Les trois hommes au centre lourdement condamnés
Le dossier visait d’abord les têtes pensantes et le principal exécutant. Ancien agent des renseignements intérieurs, Daniel Beaulieu écope de la peine la plus lourde. Frédéric Vaglio, son frère de loge chargé de décrocher les contrats criminels, est condamné à 25 ans. Sébastien Leroy, désigné comme l’homme de main, reçoit 27 ans de réclusion criminelle.
Ces trois condamnations donnent la tonalité du verdict. La cour a clairement retenu une responsabilité majeure pour ceux qui, selon l’accusation, structuraient ou exécutaient les opérations de l’officine.
Un verdict large pour une affaire hors norme
Au total, 17 des 22 accusés poursuivis ont été condamnés. L’échelle des peines va de six mois de prison avec sursis à 30 ans de réclusion. C’est l’issue d’un procès ouvert le lundi 30 mars 2026 devant la cour d’assises spécialement composée de Paris.

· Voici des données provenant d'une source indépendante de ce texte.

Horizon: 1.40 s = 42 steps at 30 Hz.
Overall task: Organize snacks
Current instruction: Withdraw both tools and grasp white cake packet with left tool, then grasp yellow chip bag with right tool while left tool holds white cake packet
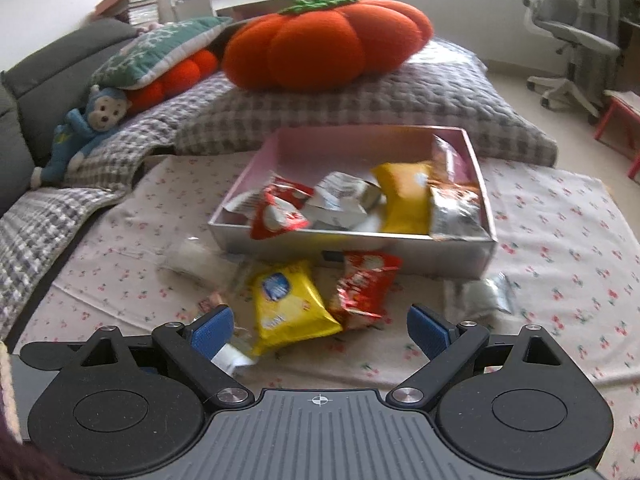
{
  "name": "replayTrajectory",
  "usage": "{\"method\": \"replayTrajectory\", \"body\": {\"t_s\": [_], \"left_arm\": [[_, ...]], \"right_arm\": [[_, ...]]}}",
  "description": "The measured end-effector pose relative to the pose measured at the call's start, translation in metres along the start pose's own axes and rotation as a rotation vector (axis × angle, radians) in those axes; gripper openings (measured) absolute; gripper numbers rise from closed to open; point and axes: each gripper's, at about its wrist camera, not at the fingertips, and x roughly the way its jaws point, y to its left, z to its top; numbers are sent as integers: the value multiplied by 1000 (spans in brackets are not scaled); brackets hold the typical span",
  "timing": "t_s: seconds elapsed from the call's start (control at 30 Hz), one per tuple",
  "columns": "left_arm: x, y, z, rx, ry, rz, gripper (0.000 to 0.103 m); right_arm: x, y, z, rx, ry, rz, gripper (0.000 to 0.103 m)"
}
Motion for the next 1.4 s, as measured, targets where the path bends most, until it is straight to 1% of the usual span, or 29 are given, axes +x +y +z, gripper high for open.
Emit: {"method": "replayTrajectory", "body": {"t_s": [0.1,0.3,0.4,0.47,0.53,0.57,0.63,0.8,0.83,0.93,1.0,1.1,1.2,1.23,1.4], "left_arm": [[-5,6,-1,-8,-9,5,44],[-13,19,1,-41,-29,18,44],[-14,22,2,-57,-31,16,44],[-15,24,3,-62,-29,17,44],[-14,25,5,-68,-26,15,44],[-14,25,6,-71,-25,14,44],[-13,26,7,-75,-24,15,44],[-12,29,8,-87,-22,18,44],[-12,30,8,-89,-23,19,44],[-12,32,9,-94,-21,22,44],[-11,32,9,-95,-20,23,44],[-11,32,9,-94,-20,24,44],[-11,32,9,-94,-20,25,44],[-11,32,9,-94,-20,26,44],[-11,32,9,-95,-19,26,44]], "right_arm": [[6,7,3,-23,-2,14,95],[21,14,7,-31,6,44,95],[28,16,9,-34,-2,48,93],[33,15,12,-31,-4,53,88],[40,15,13,-25,7,48,80],[44,14,13,-23,12,44,79],[51,14,13,-23,24,35,73],[60,15,13,-39,28,34,71],[61,16,13,-45,27,40,67],[63,18,13,-63,36,62,60],[65,20,12,-77,43,74,58],[69,23,10,-100,67,63,57],[75,27,4,-146,91,31,57],[76,28,2,-161,92,23,55],[78,34,-2,-204,95,-3,54]]}}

Le nombre d’accusés, comme la variété des peines, montre l’ampleur du dossier. On est face à une procédure rare par sa taille et par la diversité des rôles examinés pendant les débats.
Une officine criminelle au sein d’une loge maçonnique
L’affaire Athanor met en cause une loge de francs-maçons installée dans les Hauts-de-Seine. Selon l’accusation, cette structure était devenue le cadre d’agissements criminels et de barbouzeries commanditées.

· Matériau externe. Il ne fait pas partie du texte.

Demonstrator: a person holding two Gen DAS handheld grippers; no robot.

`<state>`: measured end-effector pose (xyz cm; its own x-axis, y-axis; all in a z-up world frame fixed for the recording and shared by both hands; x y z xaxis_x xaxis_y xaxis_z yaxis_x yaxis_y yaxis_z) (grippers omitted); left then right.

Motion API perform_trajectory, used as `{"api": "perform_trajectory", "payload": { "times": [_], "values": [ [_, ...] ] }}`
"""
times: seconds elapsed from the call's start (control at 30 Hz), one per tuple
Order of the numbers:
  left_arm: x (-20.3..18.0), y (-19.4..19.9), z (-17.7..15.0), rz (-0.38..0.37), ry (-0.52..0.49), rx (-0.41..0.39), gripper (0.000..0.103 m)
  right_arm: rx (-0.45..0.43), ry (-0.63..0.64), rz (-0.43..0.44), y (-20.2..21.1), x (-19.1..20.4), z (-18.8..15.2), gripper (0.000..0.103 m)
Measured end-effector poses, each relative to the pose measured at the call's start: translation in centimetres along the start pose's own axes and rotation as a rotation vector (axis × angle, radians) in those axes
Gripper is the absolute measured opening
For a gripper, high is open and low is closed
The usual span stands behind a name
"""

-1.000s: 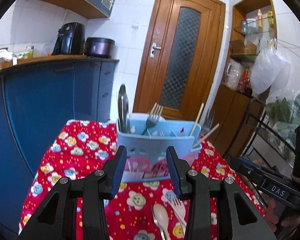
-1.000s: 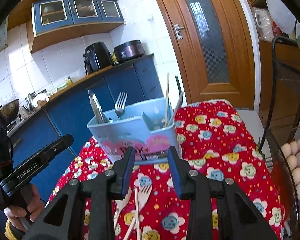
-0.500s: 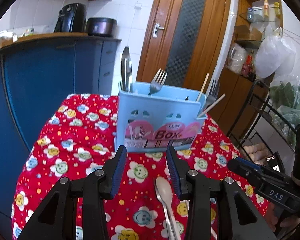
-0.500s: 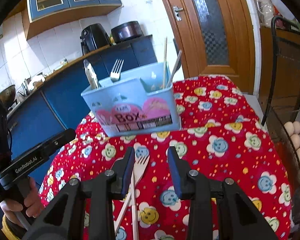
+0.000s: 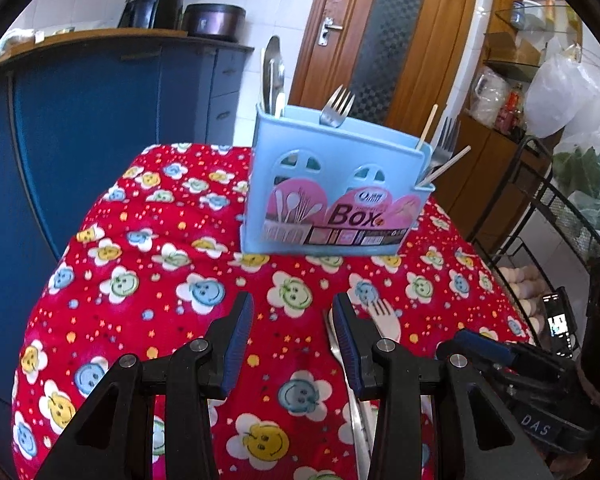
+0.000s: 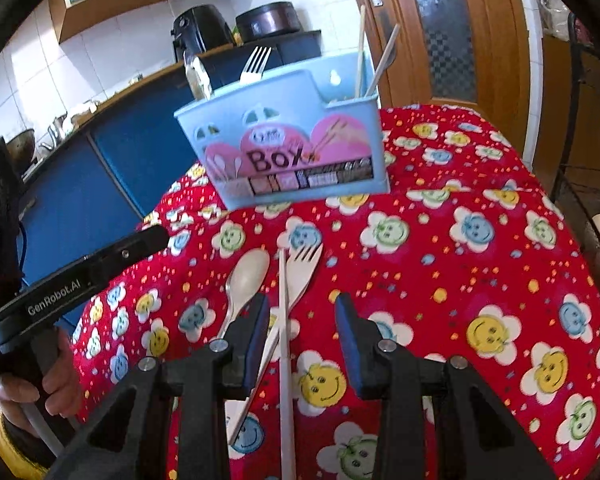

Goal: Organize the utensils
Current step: 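Grasp a white chopstick with the right tool while the left tool grasps a beige wooden fork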

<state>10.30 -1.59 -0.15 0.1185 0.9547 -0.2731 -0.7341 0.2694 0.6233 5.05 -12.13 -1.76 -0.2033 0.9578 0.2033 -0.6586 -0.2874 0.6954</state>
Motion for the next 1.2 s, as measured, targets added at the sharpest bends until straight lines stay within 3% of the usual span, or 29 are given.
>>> {"api": "perform_trajectory", "payload": {
  "times": [0.6, 0.83, 0.93, 1.2],
  "values": [
    [1.2, -0.1, -1.9, 0.005, 0.037, 0.039, 0.042, 0.098, 0.105, -0.074, -2.1, 1.2, -2.9, 0.021],
    [0.7, -0.2, -2.1, -0.006, 0.028, 0.046, 0.042, 0.116, 0.059, -0.064, -2.6, 0.6, -2.3, 0.007],
    [0.3, -0.1, -2.2, -0.013, 0.017, 0.051, 0.042, 0.103, 0.005, -0.032, -2.4, -0.3, -1.9, 0.007],
    [-1.7, -0.7, -2.5, -0.053, -0.007, 0.082, 0.042, 0.026, -0.052, -0.042, 0.1, -2.2, -1.0, 0.007]
  ]
}}
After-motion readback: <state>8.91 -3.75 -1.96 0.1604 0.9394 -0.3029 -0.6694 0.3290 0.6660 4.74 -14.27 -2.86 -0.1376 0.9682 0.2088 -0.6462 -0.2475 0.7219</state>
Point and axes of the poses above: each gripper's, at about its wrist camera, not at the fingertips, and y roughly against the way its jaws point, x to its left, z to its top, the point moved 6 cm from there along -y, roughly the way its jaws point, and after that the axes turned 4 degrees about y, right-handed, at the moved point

Parmi les faits jugés figurent le meurtre d’un pilote automobile, mais aussi la tentative d’assassinat d’une coach en entreprise et celle d’un syndicaliste ayant participé au mouvement des « gilets jaunes » en 2018 et 2019. Ce rappel éclaire l’importance du verdict rendu vendredi, même si tous les détails de motivation ne sont pas encore connus.
D’autres informations sont attendues sur ce dossier, qui ne se résume pas à quelques condamnations lourdes mais à tout un système criminel examiné pendant plusieurs semaines à Paris.